Here are some common issues that crop up both in current research and in our latest experience working with HR leaders and their teams.
- Recruitment: Finding and hiring the right people in a competitive employment marketplace – sometimes called ‘the war for talent’.
- Retention: Keeping your talented staff once you’ve hired and trained them. High staff turnover leads to low productivity and erodes profits and reputation.
- Reward and recognition: Setting pay that’s competitive but affordable and motivating employees through a range of attractive and relevant rewards.
- Flexible working: Many workers have higher expectations of employer flexibility in terms of when, where and how they work, to support their work-life balance. Companies that don’t adapt may not be able to access the best pool of candidates.
- Data security: Companies need robust policies to protect employee data and make sure they have permission to hold it. Once they have it, they need to make good use of it.
- The move from HR to People: In an era of employee engagement, ‘People Companies’ recognise that their success depends on their peoples’ motivation, engagement and efforts. Therefore, they focus on creating the optimal environment for their talented employees to thrive and prosper rather than on HR admin.
- Evidence-based HR: Data-driven insights can help organisations make better business decisions. Performance and People data combined with external market and benchmarking data create insight into how to nurture and get the most from a workforce.

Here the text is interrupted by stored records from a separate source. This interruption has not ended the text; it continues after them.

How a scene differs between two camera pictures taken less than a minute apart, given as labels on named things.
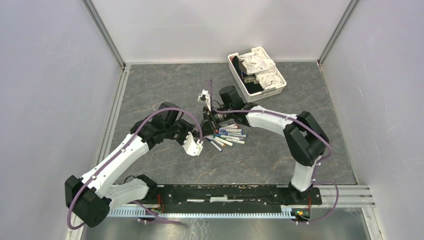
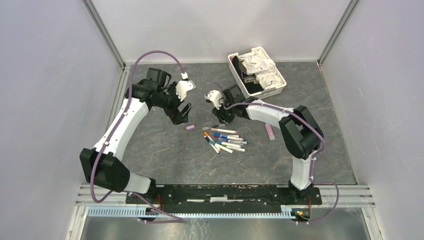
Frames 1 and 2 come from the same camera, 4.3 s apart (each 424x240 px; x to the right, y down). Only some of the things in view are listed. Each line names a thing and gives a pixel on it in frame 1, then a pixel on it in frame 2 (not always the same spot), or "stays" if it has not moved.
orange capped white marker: x=218 y=142 to x=207 y=135
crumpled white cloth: x=265 y=69 stays
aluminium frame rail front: x=349 y=196 stays
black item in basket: x=250 y=81 stays
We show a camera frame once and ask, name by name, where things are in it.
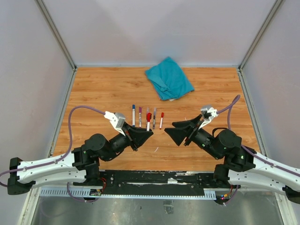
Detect purple white marker pen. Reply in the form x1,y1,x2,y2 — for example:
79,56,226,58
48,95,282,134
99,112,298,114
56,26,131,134
139,107,142,128

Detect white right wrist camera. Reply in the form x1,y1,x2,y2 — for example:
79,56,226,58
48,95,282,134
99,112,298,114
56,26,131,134
198,105,218,130

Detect dark blue thin pen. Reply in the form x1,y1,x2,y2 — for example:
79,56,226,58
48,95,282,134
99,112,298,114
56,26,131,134
152,107,157,129

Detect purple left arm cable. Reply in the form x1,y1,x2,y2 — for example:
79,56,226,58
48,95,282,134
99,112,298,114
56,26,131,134
0,105,107,203

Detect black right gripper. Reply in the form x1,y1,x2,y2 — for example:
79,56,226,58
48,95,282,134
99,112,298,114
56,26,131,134
164,114,221,159

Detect blue white marker pen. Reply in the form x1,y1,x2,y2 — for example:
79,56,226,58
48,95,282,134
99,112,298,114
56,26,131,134
132,104,135,127

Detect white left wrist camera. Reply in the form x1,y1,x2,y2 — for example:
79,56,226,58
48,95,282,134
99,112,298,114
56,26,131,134
104,111,126,136

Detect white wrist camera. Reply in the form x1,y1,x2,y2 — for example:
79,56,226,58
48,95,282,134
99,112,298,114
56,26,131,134
198,105,218,130
104,111,126,136

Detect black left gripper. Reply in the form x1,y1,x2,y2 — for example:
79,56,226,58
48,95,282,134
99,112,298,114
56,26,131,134
102,121,154,162

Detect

- Employee engagement: In a competitive labor market, savvy employers seek to engage their employees not just with pay and rewards but through principles, policies and ways of working that chime with people’s own values and lifestyles. Respect, trust, two-way communication and maintaining an employer brand that will attract talented employees are part of this.
- Discrimination: Recent publicity about gender pay gaps have focused employers on pay equality. The #MeToo campaign has focused attention on sexual harassment in the workplace. Employers need clear policies and processes to spot and correct intended or unintended anti-equality behavior.
- The gig economy: Workers seek freedom and variety in their work, and new opportunities are emerging to work freelance. Traditional employers need to compete for staff who now have more options. Gig employers need to make sure they’re supporting workers fairly, to avoid accusations of exploitation.
- Productivity: Industry surveys regularly reveal that workers are productive for far less than 100% of the time they are paid. This impacts organisations’ profitability. Employers need to tackle the causes of this, from lack of motivation to poor facilities, bias against flexible working and outdated digital infrastructure.
- Compliance and regulations: From recruiting to retirement, HR and People leaders handle a variety of compliance issues. Organisations face ever-changing regulation and compliance requirements and legal developments such as GDPR.